HONDO (1967 ABC-TV/MGM/Batjac Productions) Starring Ralph Taeger as Hondo Lane, Noah Beery Jr. as Buffalo Baker, Kathie Browne as Angie Dow, Gary Clarke as Captain Richards, Michael Pate as Chief Vittoro, Buddy Foster as Johnny Dow, William Bryant as Colonel Crook. Produced by Andrew J. Fenady.
Warner Archive Instant is a true reservoir of television history, with the likes of DAKTARI, 77 SUNSET STRIP and SURFSIDE 6 among the 1960's hits available. The service also offers a wealth of prime time's unsung--shows like MAYA, LUCAN and THE MAN FROM ATLANTIS, all rarely seen since network cancellation.
One of WA's one season wonders is a little less obscure than the rest. Premiering on September 8, 1967, it vanished from prime time for good by New Year's Eve that year. But in between HONDO's brief life in ABC's Friday night lineup 48 years ago and its current Roku return, the hour-long western became perhaps the most unusual success story in television history.

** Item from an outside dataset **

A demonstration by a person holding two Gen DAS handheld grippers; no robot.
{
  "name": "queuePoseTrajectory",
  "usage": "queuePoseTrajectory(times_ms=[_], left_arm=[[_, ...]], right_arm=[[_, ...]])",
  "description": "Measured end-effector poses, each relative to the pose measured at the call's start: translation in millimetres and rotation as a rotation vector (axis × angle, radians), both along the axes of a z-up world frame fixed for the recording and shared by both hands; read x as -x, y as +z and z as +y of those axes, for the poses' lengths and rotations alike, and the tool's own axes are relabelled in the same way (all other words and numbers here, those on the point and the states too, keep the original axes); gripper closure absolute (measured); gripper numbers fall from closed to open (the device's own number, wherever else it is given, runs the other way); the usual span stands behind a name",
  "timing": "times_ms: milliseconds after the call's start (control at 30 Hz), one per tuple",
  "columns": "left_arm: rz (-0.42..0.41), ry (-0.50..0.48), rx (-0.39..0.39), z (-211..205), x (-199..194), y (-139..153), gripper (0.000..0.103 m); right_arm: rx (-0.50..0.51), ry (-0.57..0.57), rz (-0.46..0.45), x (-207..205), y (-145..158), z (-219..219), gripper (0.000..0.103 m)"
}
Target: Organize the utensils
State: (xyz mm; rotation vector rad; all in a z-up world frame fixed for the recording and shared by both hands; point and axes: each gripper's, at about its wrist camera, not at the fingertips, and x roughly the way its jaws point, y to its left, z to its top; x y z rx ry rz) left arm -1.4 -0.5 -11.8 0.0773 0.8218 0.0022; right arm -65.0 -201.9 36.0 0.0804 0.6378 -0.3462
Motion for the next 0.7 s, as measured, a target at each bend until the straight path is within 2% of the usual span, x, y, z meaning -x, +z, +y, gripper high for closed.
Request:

In adapting the 1953 John Wayne vehicle for series TV, producer Andrew J. Fenady (THE REBEL) fleshed out Hondo Lane's backstory. Like his big screen counterpart, he's half Apache and a widower who once lived with the tribe and his bride, Destarte. However, TV's Hondo saw his wife killed in a Cavalry raid, and afterward the embittered Lane sought revenge against those he held responsible--the U.S. Army. Hondo joined the Confederates and wreaked havoc on Union forces--as General Sheridan observed in the pilot, Lane "spent more time behind our lines than he did his own". After the war's end Hondo wanders the southwest, still mourning his personal loss and often drunk, disorderly and arrested. Lane's lone traveling companion is his equally scruffy and independent dog Sam.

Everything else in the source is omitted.